5. `degrade --strip-indexdata` then `cat` (which re-generates
indexdata) → inspect --indexed succeeds on the recovered file.
6. `degrade --unsort` then `sort` → sorted output equivalent to the
original.
Combination:
7. `--unsort --strip-indexdata` → output is unsorted + unindexed.
Benchmarks:
8. `degrade --unsort --dataset planet` produces a file suitable
for `brokkr sort --dataset planet-unsorted --bench 1`. Register
the degraded planet in `brokkr.toml` once generated.
## Scope for v1
- `--unsort`
- `--strip-locations`
- `--strip-indexdata`
- `--compression`
Everything else deferred. Flag set grows as consumers show up.
## Cross-references
- [`reference/blob-density.md`](../reference/blob-density.md) -
the parallel insight about blob density; `degrade` is orthogonal
but shares the "generate adversarial test data" framing.

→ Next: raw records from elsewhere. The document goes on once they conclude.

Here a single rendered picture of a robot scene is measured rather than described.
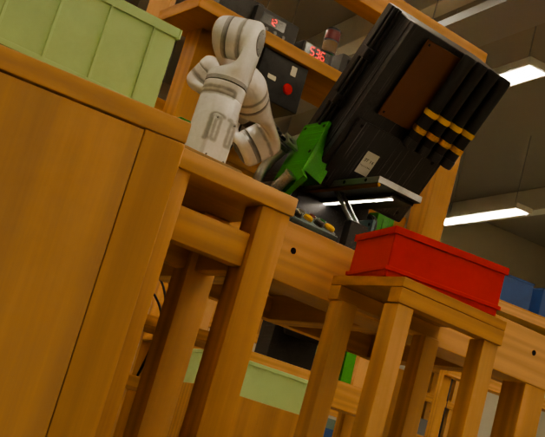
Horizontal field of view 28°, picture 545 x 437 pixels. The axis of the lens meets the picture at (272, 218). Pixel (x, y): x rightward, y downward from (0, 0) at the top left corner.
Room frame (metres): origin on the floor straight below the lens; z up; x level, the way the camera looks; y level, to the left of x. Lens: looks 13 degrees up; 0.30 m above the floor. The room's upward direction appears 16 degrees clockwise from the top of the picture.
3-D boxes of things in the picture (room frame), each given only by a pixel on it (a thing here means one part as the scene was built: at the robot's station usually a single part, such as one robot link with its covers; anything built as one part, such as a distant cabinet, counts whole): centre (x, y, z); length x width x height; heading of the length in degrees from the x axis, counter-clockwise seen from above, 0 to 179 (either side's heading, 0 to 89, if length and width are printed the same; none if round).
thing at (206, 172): (2.21, 0.18, 0.83); 0.32 x 0.32 x 0.04; 30
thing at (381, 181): (2.97, -0.20, 1.11); 0.39 x 0.16 x 0.03; 32
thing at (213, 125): (2.21, 0.18, 0.97); 0.09 x 0.09 x 0.17; 36
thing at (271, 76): (3.13, 0.12, 1.42); 0.17 x 0.12 x 0.15; 122
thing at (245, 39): (2.20, 0.17, 1.13); 0.09 x 0.09 x 0.17; 76
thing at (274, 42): (3.23, 0.06, 1.52); 0.90 x 0.25 x 0.04; 122
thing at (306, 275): (2.78, -0.23, 0.82); 1.50 x 0.14 x 0.15; 122
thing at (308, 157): (2.92, -0.05, 1.17); 0.13 x 0.12 x 0.20; 122
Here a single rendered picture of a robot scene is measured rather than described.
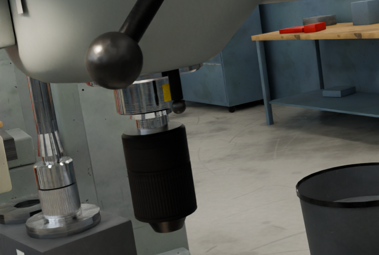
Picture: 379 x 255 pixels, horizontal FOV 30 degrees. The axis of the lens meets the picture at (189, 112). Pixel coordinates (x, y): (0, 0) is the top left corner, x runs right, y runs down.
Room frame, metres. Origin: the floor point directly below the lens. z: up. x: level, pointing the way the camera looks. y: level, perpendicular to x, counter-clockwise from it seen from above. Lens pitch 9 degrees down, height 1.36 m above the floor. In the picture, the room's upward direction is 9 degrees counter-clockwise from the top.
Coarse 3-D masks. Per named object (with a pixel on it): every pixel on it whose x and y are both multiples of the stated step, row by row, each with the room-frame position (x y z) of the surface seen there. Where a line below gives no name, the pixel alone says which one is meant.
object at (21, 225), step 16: (0, 208) 0.90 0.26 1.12; (16, 208) 0.89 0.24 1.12; (32, 208) 0.88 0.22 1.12; (96, 208) 0.84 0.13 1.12; (0, 224) 0.87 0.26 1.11; (16, 224) 0.86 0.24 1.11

- [`notes/repack.md`](repack.md) - companion command; shares input-
read + output-write plumbing.
- [`notes/sort.md`](sort.md) - primary consumer of `--unsort` for
opp #3 parallel-overlap benchmarking.
- [`src/commands/altw/`](../src/commands/altw/) - primary consumer
of `--strip-locations` (once that path has a reason to land).
- [`src/write/block_builder.rs`](../src/write/block_builder.rs) -
BlockBuilder; re-used for element-level transformations.
- [`src/commands/sort/mod.rs`](../src/commands/sort/mod.rs) -
structural template for the `--strip-indexdata` passthrough path.